▶ **Work instructions**
Write each line below back out exactly, omitting its pictures.

Records drawn from a dataset:
——

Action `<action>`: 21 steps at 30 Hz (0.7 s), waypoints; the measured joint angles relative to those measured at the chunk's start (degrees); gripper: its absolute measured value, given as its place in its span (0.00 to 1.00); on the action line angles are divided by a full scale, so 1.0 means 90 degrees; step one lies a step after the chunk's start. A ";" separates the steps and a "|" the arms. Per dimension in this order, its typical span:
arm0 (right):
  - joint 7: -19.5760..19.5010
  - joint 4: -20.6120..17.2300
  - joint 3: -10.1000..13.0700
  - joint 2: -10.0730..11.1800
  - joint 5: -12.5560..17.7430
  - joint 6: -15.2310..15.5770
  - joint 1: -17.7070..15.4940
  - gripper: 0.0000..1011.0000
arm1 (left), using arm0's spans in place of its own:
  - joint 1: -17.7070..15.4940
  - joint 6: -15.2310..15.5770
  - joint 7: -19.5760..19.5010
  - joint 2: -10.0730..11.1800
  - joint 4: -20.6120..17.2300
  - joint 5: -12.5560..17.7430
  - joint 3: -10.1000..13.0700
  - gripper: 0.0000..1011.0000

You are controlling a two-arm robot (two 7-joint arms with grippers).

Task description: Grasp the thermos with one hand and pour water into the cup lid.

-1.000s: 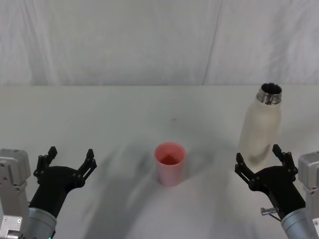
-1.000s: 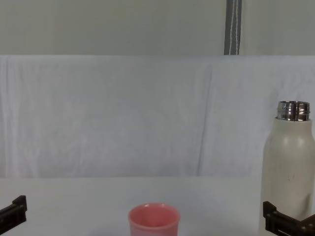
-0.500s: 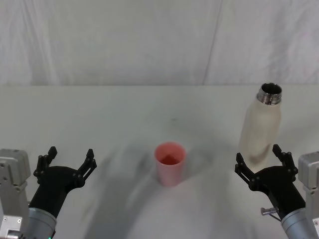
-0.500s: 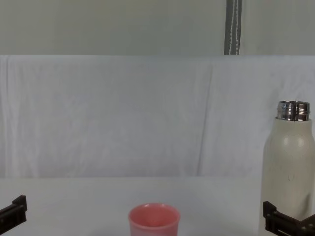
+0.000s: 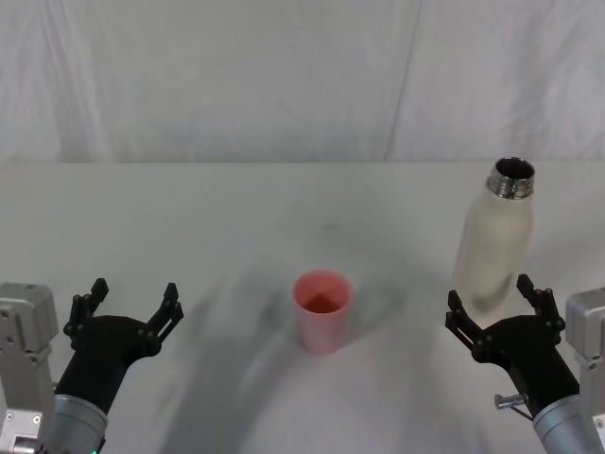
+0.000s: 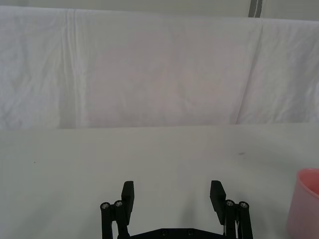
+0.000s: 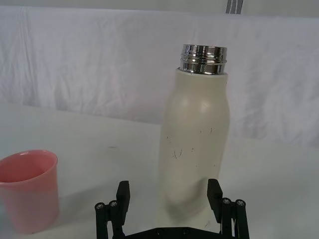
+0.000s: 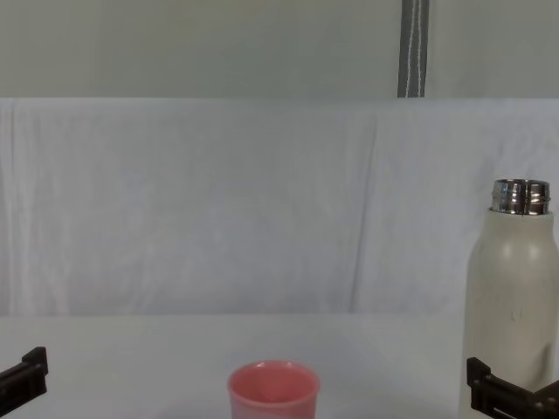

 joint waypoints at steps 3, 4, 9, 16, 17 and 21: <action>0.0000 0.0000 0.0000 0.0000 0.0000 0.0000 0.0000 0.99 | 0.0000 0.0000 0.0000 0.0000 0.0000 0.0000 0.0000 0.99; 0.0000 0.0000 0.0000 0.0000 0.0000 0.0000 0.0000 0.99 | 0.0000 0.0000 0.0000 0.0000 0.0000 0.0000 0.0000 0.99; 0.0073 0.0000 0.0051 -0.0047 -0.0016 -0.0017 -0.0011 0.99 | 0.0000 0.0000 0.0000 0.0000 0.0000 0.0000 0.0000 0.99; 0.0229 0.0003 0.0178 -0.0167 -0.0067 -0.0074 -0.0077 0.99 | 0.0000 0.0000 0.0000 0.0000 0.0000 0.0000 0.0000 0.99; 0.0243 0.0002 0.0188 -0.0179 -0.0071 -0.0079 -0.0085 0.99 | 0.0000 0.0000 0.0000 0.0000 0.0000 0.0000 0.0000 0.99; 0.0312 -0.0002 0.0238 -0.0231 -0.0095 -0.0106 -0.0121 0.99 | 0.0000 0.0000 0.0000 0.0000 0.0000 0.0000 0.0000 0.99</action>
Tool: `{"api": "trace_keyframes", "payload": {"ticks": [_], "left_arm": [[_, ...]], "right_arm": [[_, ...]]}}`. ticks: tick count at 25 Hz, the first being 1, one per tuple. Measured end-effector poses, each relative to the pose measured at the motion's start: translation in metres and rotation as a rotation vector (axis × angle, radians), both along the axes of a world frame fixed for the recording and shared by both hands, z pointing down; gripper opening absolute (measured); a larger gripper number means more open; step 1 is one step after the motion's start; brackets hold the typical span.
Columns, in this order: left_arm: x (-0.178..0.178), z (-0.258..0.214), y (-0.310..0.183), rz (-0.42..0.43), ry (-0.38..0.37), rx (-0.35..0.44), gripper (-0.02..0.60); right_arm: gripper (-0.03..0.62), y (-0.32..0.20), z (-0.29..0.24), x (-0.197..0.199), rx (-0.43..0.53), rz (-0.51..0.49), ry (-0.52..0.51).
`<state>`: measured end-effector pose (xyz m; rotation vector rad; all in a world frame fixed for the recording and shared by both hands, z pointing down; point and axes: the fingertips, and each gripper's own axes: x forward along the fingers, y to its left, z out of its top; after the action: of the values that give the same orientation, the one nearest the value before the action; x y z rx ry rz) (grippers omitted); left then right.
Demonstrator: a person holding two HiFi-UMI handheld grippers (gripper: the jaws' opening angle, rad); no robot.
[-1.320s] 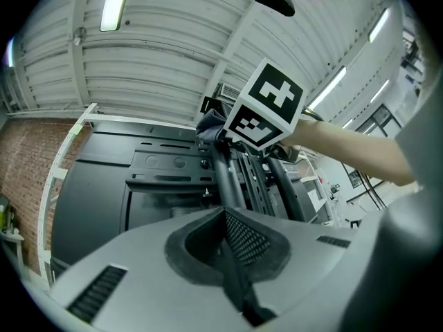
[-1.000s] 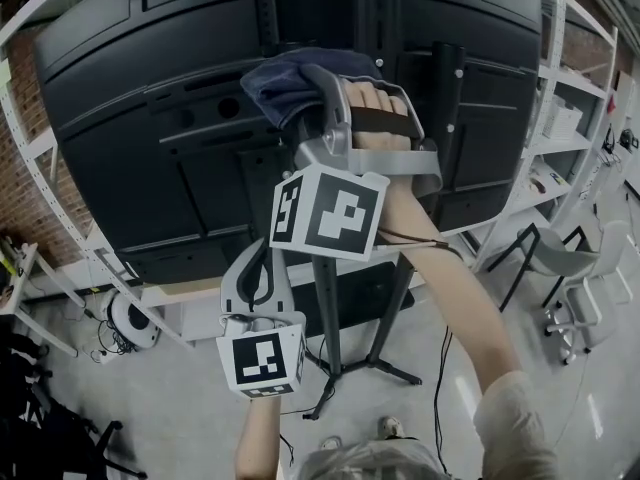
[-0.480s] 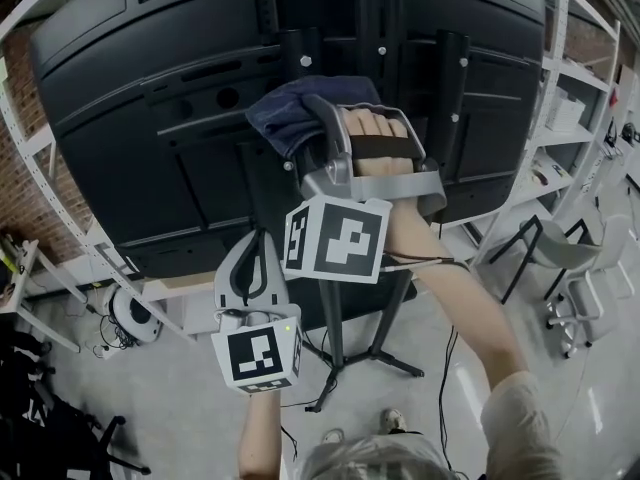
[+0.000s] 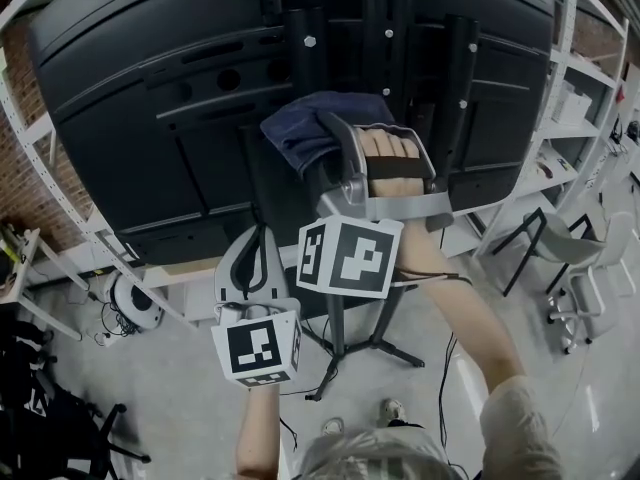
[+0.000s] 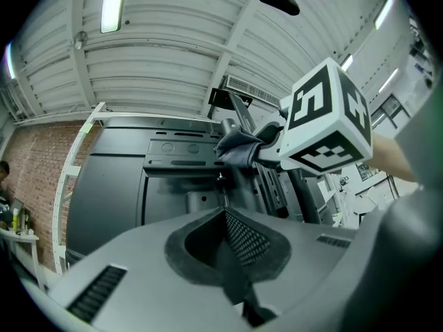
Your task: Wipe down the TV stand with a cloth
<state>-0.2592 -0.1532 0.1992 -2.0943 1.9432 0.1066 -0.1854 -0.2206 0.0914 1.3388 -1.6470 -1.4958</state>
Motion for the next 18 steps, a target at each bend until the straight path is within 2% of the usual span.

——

▶ **Written solution**
Action `<action>`: 21 steps at 30 Hz (0.7 s), waypoints; the measured joint angles relative to those measured at the chunk's start (degrees); gripper: its absolute measured value, given as its place in its span (0.00 to 1.00); on the action line angles are divided by a full scale, so 1.0 means 90 degrees; step one lies a step after the chunk's start. A ";" separates the steps and a "|" the arms. Per dimension in this order, its typical span:
arm0 (right):
  - joint 7: -19.5760..19.5010
  - joint 4: -20.6120..17.2300
  - joint 3: -10.1000..13.0700
  - joint 2: -10.0730..11.1800
  - joint 5: -12.5560..17.7430
  - joint 6: -15.2310..15.5770
  - joint 1: -17.7070..15.4940
  - gripper: 0.0000..1011.0000
arm1 (left), using arm0's spans in place of its own:
  - joint 1: -17.7070..15.4940
  - joint 6: -15.2310..15.5770
  - joint 7: -19.5760..19.5010
  - joint 2: -10.0730..11.1800
  - joint 4: -20.6120..17.2300
  - joint 5: -12.5560..17.7430
  - joint 3: -10.1000..13.0700
  - gripper: 0.0000..1011.0000

You are controlling a two-arm robot (two 7-joint arms with grippers).

Task description: Grasp the thermos with one hand and pour water into the cup lid.

-1.000s: 
-1.000s: 
-0.500s: 
-0.500s: 
+0.000s: 
+0.000s: 
+0.000s: 
+0.000s: 

 joint waypoints at steps 3, 4, 9, 16, 17 and 21: <action>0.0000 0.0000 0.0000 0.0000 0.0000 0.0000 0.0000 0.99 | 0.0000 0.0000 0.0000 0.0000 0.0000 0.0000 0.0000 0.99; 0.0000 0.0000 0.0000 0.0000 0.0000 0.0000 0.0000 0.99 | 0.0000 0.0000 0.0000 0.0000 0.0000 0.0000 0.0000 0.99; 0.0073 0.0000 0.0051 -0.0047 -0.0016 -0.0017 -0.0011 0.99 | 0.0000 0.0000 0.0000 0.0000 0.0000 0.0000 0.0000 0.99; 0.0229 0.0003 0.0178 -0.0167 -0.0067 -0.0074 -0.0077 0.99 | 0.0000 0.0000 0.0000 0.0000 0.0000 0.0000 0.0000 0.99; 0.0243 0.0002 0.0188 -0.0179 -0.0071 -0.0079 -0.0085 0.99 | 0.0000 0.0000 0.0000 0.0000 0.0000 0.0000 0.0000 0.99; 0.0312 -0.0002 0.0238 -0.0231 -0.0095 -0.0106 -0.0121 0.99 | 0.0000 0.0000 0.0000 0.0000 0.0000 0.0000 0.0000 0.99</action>
Tool: `{"api": "trace_keyframes", "payload": {"ticks": [_], "left_arm": [[_, ...]], "right_arm": [[_, ...]]}}`. ticks: tick count at 25 Hz, the first being 1, one per tuple. Measured end-effector poses, each relative to the pose measured at the motion's start: translation in metres and rotation as a rotation vector (axis × angle, radians), both along the axes of a world frame fixed for the recording and shared by both hands, z pointing down; gripper opening absolute (measured); a larger gripper number means more open; step 1 is one step after the motion's start; brackets hold the typical span.
Columns, in this order: left_arm: x (-0.178..0.178), z (-0.258..0.214), y (-0.310..0.183), rz (-0.42..0.43), ry (-0.38..0.37), rx (-0.35..0.44), gripper (-0.02..0.60); right_arm: gripper (-0.03..0.62), y (-0.32..0.20), z (-0.29..0.24), x (-0.197..0.199), rx (-0.43..0.53), rz (-0.51..0.49), ry (-0.52..0.51).
`<state>`: measured end-effector pose (xyz m; rotation vector rad; all in a world frame fixed for the recording and shared by both hands, z pointing down; point and axes: the fingertips, and each gripper's own axes: x forward along the fingers, y to its left, z out of its top; after the action: of the values that give the same orientation, the one nearest the value before the action; x y z rx ry rz) (grippers omitted); left then right.
Demonstrator: a person holding two HiFi-UMI handheld grippers (gripper: the jaws' opening angle, rad); no robot.
[-1.320s] 
[-1.000s] 
[-0.480s] 
[+0.000s] 
[+0.000s] 
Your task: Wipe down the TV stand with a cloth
<state>-0.2592 -0.1532 0.1992 -2.0943 1.9432 0.1066 -0.1854 -0.2206 0.0914 1.3388 -1.6470 -1.4958</state>
Motion for the next 18 steps, a target at each bend until the straight path is within 2% of the usual span.

No other output belongs with this exercise.